Hands-on practice of Linux VLAN-playing with OpenStack (13) every five minutes)

Hands-on practice of Linux VLAN-playing with OpenStack (13) every five minutes)

This section describes how to implement and configure the following VLAN network in the experiment environment.

Configure VLAN

Edit/etc/network/interfaces and configure eth0.10, brvlan10, eth0.20, and brvlan20.
Vmdiff is used to demonstrate modifications to/etc/network/interfaces.

Restart the host machine, ifconfig Network Interfaces

Use brctl show to view the current Linux Bridge configuration.
Eth0.10 and eth0.20 are respectively mounted on brvlan10 and brvlan20.

VM VM1 and VM2 have been created in advance on the host machine, and are all shut down.

Configure VM1

In virt-manager, Mount VM1's virtual network card to brvlan10.

Start VM1

View Bridge and find that brvlan10 is connected to a vnet0 device.

Verify that this is the virtual network card of vm1.

Configure VM2

Similarly, mount the VM2 Nic on the brvlan20

Start VM2

View Bridge and find that brvlan20 is connected to a vnet1 device.

Verify that this is the virtual network card of VM2 through virsh.

Verify VLAN isolation

To verify the isolation between VLAN10 and VLAN20, we configure the IP address of the same network segment for VM1 and VM2.

Configure the VM1 IP Address

Configure the IP address of VM2

Ping test VM1 and VM2 are not available

The reason is as follows:
1. Before VM2 sends a Ping packet to VM1, you need to know the MAC address corresponding to VM1 IP 192.168.100.10. VM2 broadcasts ARP packets on the network. Its function is to ask "who knows what the MAC address of 192.168.100.10 is ?"
2. ARP is a layer-2 protocol. VLAN isolation allows ARP to be broadcast only within the VLAN20 range. Only brvlan20 and eth0.20 can receive ARP packets, but devices in VLAN10 cannot receive ARP packets. VM1 cannot respond to the ARP packet sent by VM2.
3. If VM2 does not get the MAC address of VM1 vnet0, it cannot Ping VM1.

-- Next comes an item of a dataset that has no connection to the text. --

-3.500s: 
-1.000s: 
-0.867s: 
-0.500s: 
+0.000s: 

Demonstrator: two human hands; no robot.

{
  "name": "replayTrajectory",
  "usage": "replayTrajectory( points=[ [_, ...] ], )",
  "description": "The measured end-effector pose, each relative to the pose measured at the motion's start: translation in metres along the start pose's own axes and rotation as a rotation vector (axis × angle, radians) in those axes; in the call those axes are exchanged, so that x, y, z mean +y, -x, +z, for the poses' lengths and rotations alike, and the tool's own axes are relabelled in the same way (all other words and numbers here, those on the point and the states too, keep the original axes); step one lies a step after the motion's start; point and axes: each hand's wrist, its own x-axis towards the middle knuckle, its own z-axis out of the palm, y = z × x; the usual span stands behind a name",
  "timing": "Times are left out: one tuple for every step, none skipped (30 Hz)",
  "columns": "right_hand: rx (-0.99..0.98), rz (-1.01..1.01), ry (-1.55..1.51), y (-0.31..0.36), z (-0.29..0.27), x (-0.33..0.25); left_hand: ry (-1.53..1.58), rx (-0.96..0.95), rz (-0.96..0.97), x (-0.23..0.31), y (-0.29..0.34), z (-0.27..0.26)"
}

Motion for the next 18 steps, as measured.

Linux Bridge + VLAN = Virtual Switch

Now we will summarize the network Virtualization of KVM.

1. A physical switch has multiple VLANs. Each VLAN has multiple ports.
   The same VLAN port can be exchanged and forwarded, and different VLAN ports are isolated.
   Therefore, the vswitch has two functions:Exchange and isolation.

2. What Linux VLAN devices implement isIsolation function, but no switching function.
   A VLAN parent device (such as eth0) cannot have two VLAN sub-devices with the same ID, so data exchange is impossible.

3. Linux BridgeSwitch feature.
   After attaching sub-devices of the same VLAN to a Bridge, data can be exchanged between devices.

To sum up, Linux Bridge and VLAN fully simulate L2 switches in the real world at the functional level.

Eth0 is equivalent to the trunk port on the vswitch, and allows the data of vlan10 and vlan20 to pass through
Eth0.10, vent0, and brvlan10 can both look at the access port of vlan10.
Eth0.20, vent1, and brvlan20 can both look at the access port of vlan20.